Work item: Would you transcribe the whole listing exactly and drop its images?

[[ Data block, beginning ]]

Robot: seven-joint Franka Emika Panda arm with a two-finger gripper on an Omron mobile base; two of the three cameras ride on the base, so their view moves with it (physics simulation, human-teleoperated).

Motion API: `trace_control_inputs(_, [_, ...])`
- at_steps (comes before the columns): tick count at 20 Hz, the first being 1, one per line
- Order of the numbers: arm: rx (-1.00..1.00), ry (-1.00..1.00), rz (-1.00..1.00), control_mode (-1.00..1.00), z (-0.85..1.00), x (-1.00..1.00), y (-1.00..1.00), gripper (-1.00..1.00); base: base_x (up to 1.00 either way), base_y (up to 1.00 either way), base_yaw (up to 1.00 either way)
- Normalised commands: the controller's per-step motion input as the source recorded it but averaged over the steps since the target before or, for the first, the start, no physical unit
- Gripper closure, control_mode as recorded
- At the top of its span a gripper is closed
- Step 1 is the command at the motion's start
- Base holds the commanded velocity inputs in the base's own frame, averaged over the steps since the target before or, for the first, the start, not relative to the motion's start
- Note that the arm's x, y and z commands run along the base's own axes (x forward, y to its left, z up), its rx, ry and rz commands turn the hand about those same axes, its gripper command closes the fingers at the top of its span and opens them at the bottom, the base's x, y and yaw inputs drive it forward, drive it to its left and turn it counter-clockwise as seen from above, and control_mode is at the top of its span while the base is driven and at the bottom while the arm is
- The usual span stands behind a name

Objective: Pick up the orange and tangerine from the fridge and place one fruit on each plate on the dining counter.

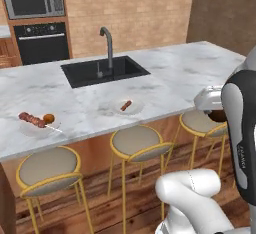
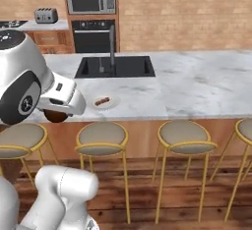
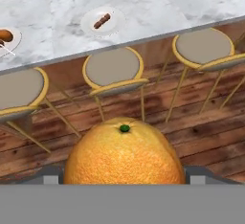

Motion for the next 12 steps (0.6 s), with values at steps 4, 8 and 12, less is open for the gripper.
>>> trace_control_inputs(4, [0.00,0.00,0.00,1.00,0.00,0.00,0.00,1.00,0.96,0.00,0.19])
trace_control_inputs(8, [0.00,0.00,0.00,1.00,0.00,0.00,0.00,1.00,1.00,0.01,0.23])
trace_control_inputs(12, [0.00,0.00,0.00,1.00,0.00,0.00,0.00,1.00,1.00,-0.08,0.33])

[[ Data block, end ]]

Task answer:
Robot: seven-joint Franka Emika Panda arm with a two-finger gripper on an Omron mobile base; two of the three cameras ride on the base, so their view moves with it (physics simulation, human-teleoperated).

Motion API: `trace_control_inputs(_, [_, ...])`
- at_steps (comes before the columns): tick count at 20 Hz, the first being 1, one per line
- Order of the numbers: arm: rx (-1.00..1.00), ry (-1.00..1.00), rz (-1.00..1.00), control_mode (-1.00..1.00), z (-0.85..1.00), x (-1.00..1.00), y (-1.00..1.00), gripper (-1.00..1.00); base: base_x (up to 1.00 either way), base_y (up to 1.00 either way), base_yaw (up to 1.00 either way)
- Normalised commands: the controller's per-step motion input as the source recorded it but averaged over the steps since the target before or, for the first, the start, no physical unit
- Gripper closure, control_mode as recorded
- At the top of its span a gripper is closed
- Step 1 is the command at the motion's start
- Base holds the commanded velocity inputs in the base's own frame, averaged over the steps since the target before or, for the first, the start, not relative to the motion's start
- Note that the arm's x, y and z commands run along the base's own axes (x forward, y to its left, z up), its rx, ry and rz commands turn the hand about those same axes, its gripper command closes the fingers at the top of its span and opens them at the bottom, the base's x, y and yaw inputs drive it forward, drive it to its left and turn it counter-clockwise as seen from above, and control_mode is at the top of its span while the base is driven and at the bottom while the arm is
- The usual span stands behind a name

Objective: Pick up the orange and tangerine from the fridge and place one fruit on each plate on the dining counter.


Motion for the next 12 steps (0.6 s), with values at steps 4, 8 and 12, less is open for the gripper.
>>> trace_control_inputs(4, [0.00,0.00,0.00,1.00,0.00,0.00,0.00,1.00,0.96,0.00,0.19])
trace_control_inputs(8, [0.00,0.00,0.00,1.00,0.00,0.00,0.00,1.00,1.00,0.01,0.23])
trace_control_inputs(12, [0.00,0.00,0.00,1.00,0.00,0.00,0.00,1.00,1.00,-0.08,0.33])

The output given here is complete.